Cecile Duflot, co-chair of France’s green party Europe Ecologie-Les Verts in the National assembly, who represents a congressional district in Paris, asked Royal to comment on the fact that “some French people will have to inadvertently use shale gas, which is damaging for the environment.”

Duflot, a former minister of housing between 2012 and 2014, at the beginning of François Hollande term, who is considering running for president in 2017 blames the government. “How can we accept shale gas imports under the fracking ban. It’s more than a paradox, that’s a mistake and a threat for our future,” Duflot said.

LNG imports coming to France soon 

June sees the start of commissioning of the LNG import terminal at Dunkirk. NGE reported in early April that the construction was 98% complete and that the LNG terminal – a €1bn project funded by EDF, Total and the Belgium company Fluxys – will be able to start operating in the end of June.

According to Le Monde, "the origin of the first LNG carriers coming to the Dunkirk terminal will be known just a month before the terminal start to operate". 

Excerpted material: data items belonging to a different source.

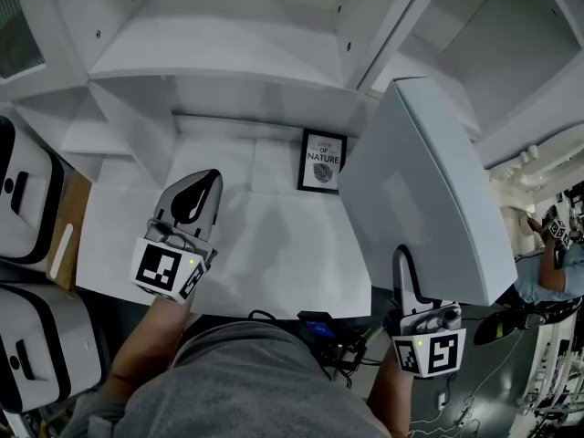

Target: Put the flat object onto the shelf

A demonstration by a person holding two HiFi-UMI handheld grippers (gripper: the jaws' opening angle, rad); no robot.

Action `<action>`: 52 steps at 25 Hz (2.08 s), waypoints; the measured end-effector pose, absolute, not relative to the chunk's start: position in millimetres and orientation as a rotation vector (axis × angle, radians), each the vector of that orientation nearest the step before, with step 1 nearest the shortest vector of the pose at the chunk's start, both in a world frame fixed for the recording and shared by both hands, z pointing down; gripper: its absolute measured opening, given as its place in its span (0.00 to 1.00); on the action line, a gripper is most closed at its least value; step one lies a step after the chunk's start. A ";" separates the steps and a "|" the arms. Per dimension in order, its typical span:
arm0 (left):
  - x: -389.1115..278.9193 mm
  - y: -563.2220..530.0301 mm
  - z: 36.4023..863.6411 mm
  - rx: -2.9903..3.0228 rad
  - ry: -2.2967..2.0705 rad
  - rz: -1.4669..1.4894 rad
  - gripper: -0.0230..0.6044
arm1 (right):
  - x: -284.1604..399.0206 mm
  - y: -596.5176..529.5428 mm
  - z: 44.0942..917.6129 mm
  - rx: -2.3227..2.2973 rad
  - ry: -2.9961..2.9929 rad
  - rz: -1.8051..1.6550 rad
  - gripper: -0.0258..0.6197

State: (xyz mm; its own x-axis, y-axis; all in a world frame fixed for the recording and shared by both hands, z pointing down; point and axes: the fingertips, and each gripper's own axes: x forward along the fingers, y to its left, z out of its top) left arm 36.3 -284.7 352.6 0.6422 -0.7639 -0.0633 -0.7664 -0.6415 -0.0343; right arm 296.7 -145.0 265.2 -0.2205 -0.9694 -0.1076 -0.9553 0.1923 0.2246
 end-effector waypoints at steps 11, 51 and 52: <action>30.8 -283.0 340.8 -2.768 1.317 0.111 0.05 | 276.3 -138.7 201.3 1.835 -2.418 -0.569 0.47; -30.8 -289.2 327.6 -2.632 1.521 0.145 0.05 | 118.5 -192.9 53.0 1.267 -2.724 -1.011 0.47; -32.0 -289.2 327.2 -2.630 1.524 0.147 0.05 | 116.0 -196.8 53.0 1.271 -2.708 -1.007 0.47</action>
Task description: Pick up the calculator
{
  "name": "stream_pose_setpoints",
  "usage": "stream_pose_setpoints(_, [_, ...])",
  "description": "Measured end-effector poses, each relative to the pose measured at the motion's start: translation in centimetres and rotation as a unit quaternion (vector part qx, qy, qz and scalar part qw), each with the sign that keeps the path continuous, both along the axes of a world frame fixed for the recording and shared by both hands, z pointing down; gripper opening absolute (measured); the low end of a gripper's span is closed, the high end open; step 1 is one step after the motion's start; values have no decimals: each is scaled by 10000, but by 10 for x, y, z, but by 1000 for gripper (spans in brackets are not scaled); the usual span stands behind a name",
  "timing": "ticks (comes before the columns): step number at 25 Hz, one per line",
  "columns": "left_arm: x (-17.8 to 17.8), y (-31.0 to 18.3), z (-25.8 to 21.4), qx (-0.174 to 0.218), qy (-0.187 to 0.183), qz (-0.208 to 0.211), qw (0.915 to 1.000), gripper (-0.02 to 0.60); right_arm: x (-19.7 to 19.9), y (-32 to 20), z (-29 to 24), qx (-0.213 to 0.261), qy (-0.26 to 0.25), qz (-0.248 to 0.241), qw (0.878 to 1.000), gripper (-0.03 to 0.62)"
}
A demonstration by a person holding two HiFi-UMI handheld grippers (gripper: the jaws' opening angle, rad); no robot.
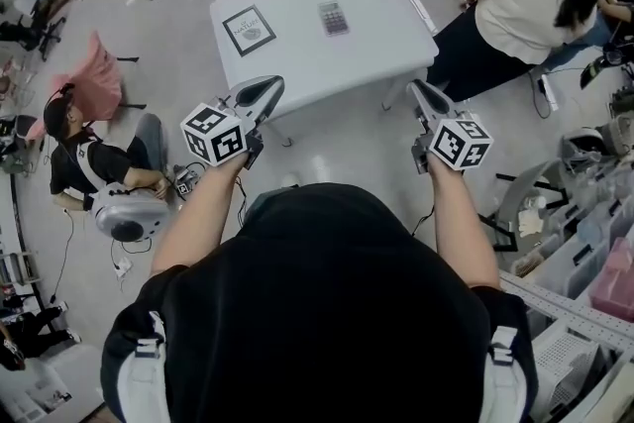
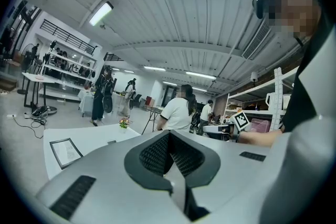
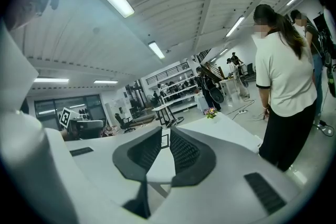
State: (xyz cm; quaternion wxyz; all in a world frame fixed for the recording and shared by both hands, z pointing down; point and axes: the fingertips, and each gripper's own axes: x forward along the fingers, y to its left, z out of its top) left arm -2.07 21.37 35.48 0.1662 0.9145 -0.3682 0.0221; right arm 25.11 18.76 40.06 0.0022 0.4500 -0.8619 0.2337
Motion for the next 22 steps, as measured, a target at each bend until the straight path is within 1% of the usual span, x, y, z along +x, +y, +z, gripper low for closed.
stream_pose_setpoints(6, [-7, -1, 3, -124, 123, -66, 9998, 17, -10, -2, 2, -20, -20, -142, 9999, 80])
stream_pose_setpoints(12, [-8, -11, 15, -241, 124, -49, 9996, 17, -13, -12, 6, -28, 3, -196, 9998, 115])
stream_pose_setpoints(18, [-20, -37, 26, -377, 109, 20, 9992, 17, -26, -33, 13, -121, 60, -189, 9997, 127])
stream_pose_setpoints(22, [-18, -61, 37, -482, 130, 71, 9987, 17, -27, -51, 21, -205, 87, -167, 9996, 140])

The piece released in Le Parisien sparked an outcry on the left and a new cause of friction in an already challenging and tense relationship between the socialist ruling party and its green ally. Interviewed by France’s public television France 2 on May 8, just hours after the story broke, Royal said: “France cannot ban shale gas on its territory for environmental reasons while accepting shale gas importations.”